ADM: Je sais que je ne suis pas la seule, mais Cynthia me rappelle des personnages dont on devient accroc, comme dans les séries télé, et cela est dû aussi à ton talent narratif. La télé n’est jamais très loin, n’est-ce pas?
SM: Oui, la télé a été, pour le meilleur et pour le pire, extrêmement important dans le développement de mon identité et de ma relation à l’art. Quand je suis accroc à une série, ça implique que les personnages de la série deviennent mes amis, et parfois ma bande pour un temps donné. Les bonnes séries crées des mondes auxquels tu as envie d’appartenir.

ADM: En parlant du travail de la caméra, en revanche, la télé est assez loin. Dans vos vidéos fait-maison, la plupart du temps, il y a une succession de plans fixes. Et l’équipe est à peu près réduite à … toi seule, n’est-ce pas?
SM: Oui, et j’aime penser qu’il y a une relation entre la photographie et la peinture dans ces plans fixes, et les décors que je produis comme des tableaux doivent être vus d’un seul angle. Mais c’est aussi, en effet, la conséquence de n’avoir qu’une personne dans l’équipe: moi-même!

ADM: Dans tes vidéos, le personnage, l’intrigue, les stratégies narratives suivent une logique (même si a priori, elles sont très illogiques) qui peuvent être analysées en suivant le modèle actantiel, décrit par Greimas, un linguiste et sémioticien russe qui a mis au point ce sytème permettant d’analyser tout texte littéraire.
Il distingue six facettes, autrement appelés «actants»: (1) le sujet, (2) l’objet, (3) l’émetteur, (4) le destinataire, (5) un adjuvant. Dans ton travail, Cynthia est le seul personnage, c’est un peu comme si les objets prenaient la place de tous les autres personnages.
SM: Oui! Il y a eu parfois d’autres (5) adjuvants; par exemple dans Whispering Pines 9, il y a le présentateur de Antiques Roadshow, Lady Nova dans Whispering Pines 4 et le «Galactic Pot Healer» dans la vidéo du même nom. Les objets sont toujours aussi des (5) adjuvants, et parfois même des (3) émetteurs, des (4) destinataires, en étant toujours des (2) objets…

ADM: A propos de références littéraires, tes vidéos sont aussi comme des journaux intimes…
SM: En effet, l’une des premières leçons que j’ai apprise à propos de l’art est qu’il faut produire à partir de ce que l’on connaît le mieux, et j’ai pris ça au pied de la lettre.

ADM: Et la plupart de tes vidéos pourraient être interprétées à travers une lecture psychoanalytique, tu ne crois pas?
SM: C’est quelque chose qui me plairait beaucoup!

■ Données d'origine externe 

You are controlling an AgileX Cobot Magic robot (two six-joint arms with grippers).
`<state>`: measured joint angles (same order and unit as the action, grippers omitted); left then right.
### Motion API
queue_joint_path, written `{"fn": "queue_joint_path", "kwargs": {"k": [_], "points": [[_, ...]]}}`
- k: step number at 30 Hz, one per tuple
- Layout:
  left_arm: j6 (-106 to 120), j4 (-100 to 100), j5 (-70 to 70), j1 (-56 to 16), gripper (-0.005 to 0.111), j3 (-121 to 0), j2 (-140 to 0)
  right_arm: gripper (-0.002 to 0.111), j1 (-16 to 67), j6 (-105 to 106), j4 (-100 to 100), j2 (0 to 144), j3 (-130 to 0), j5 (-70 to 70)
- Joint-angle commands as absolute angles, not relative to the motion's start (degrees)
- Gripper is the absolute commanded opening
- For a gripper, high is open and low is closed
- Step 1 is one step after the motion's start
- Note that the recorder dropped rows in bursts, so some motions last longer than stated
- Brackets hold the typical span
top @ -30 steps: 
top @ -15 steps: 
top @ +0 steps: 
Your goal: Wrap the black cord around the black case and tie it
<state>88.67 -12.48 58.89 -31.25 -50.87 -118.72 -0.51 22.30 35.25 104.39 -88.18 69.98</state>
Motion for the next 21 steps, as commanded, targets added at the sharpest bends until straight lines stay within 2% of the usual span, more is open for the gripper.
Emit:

ADM: Serais-tu capable de prédire les aventures futures de Cynthia? Est-ce qu’elles sont déjà écrites?
SM: Son futur n’est pas écrit, mais je peux prédire que, plus je tends à apprendre quelque chose en tant qu’artiste, plus Cynthia tend à devenir un véritable être humain. En ce qui me concerne, j’ai décidé, que quand je serai vieille, je serai cette femme qui fait du Tai Chi au parc, Cynthia m’a aidé à comprendre ça, et sera là pour m’apprendre cet art.